Return each line of the data below exactly, omitting any pictures.

(Given information Opens)

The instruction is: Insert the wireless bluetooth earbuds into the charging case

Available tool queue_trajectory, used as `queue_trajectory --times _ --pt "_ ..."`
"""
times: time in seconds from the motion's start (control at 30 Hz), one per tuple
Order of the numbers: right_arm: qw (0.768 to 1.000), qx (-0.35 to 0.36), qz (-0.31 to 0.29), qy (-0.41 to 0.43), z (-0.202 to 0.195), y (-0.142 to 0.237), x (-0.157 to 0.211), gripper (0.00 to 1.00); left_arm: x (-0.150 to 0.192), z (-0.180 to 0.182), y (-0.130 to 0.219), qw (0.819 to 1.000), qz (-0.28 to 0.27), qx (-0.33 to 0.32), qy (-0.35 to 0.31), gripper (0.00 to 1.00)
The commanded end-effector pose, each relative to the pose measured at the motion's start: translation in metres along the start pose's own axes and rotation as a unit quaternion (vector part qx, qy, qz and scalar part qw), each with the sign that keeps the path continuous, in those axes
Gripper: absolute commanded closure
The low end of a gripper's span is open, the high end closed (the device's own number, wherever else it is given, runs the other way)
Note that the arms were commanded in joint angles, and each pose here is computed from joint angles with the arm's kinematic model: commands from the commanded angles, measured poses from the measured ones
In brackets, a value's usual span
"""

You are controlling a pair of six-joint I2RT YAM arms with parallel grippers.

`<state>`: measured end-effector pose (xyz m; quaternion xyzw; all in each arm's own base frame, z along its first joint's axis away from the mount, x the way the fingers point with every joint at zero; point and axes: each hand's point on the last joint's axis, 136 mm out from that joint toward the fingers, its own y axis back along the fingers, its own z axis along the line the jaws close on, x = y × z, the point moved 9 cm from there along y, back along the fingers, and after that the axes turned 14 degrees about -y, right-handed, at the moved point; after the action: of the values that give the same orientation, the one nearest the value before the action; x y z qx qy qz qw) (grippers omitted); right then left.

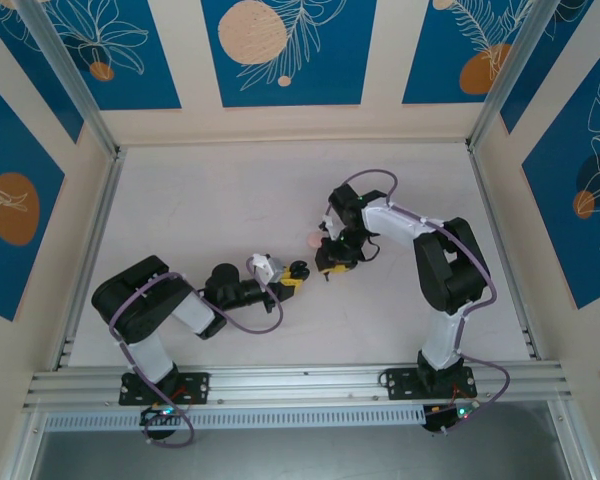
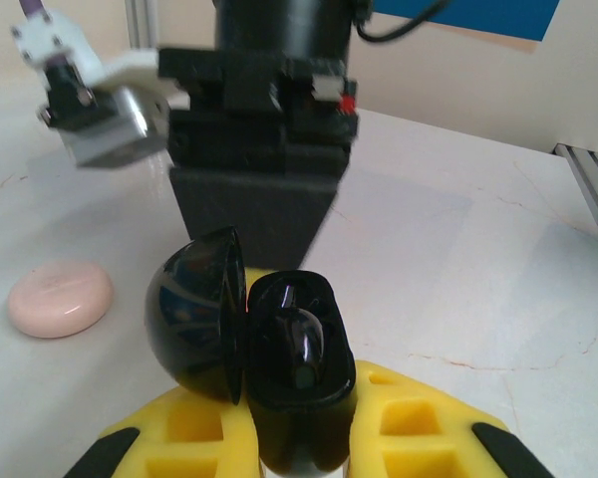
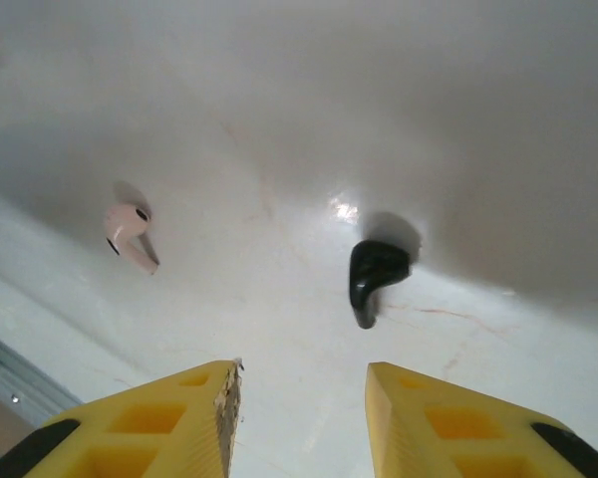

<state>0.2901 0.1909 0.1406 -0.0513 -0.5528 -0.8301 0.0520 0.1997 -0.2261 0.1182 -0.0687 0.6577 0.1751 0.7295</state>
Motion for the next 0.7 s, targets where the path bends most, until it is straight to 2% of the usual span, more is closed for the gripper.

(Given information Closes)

-- Response --
The instruction is: Insert the wireless bluetooth earbuds into the charging case

Available tool queue_trajectory, used as `queue_trajectory --times _ --pt "_ ..."`
"""
times: time in seconds from the motion's start (control at 30 Hz), one per tuple
Order of the numbers: right_arm: qw (0.768 to 1.000), qx (-0.35 to 0.36), qz (-0.31 to 0.29), qy (-0.41 to 0.43), z (-0.202 to 0.195), y (-0.142 to 0.237), x (-0.157 to 0.211), gripper (0.00 to 1.00); left_arm: x (-0.150 to 0.192), z (-0.180 to 0.182), y (-0.130 to 0.219), qw (0.819 to 1.000), qz (-0.28 to 0.27), qx (-0.33 to 0.32), qy (-0.35 to 0.31), gripper (0.00 to 1.00)
The commanded end-effector pose, each relative to the pose measured at the motion's start: translation in metres along the start pose's own axes and rotation as a unit quaternion (vector part qx, qy, qz and scalar part qw), each with the sign that keeps the path continuous, in those axes
Gripper: absolute commanded closure
The low end of a gripper's span is open, the high end closed (the device's own number, wherever else it is given, runs the other way)
Note that the arms were commanded in joint angles, and each pose here is computed from joint angles with the arm's kinematic model: commands from the commanded angles, measured poses from the measured ones
In brackets, a value's usual span
"""

You are controlling a pair of six-joint I2RT YAM arms with parallel grippers.

`<state>`: measured end-effector pose (xyz m; quaternion xyzw; all in each arm's own base frame, z along its first joint's axis away from the mount, x the way the fingers point with every joint at zero; point and axes: each hand's point on the last joint's axis, 136 mm out from that joint toward the fingers, its own y axis back along the fingers, its own z axis along the line the jaws close on, x = y × z, the point moved 9 cm from there along y, back along the fingers, and after that the axes turned 14 degrees about -y, right-handed, at the moved point; after the action: of the values that give the same orientation, the one nearest the value before the action; x y z qx qy qz qw) (grippers omitted); right then left.


<state>0.2901 0.1909 0.1406 -0.0513 -0.5528 -0.8301 0.0520 0.1997 -0.2261 0.1182 -0.0687 0.6577 0.1751 0.7295</state>
Motion for the next 0.7 s, targets where the path bends most, until it is straight to 2% of the usual span, more is closed for the gripper.

Output for the exercise is complete.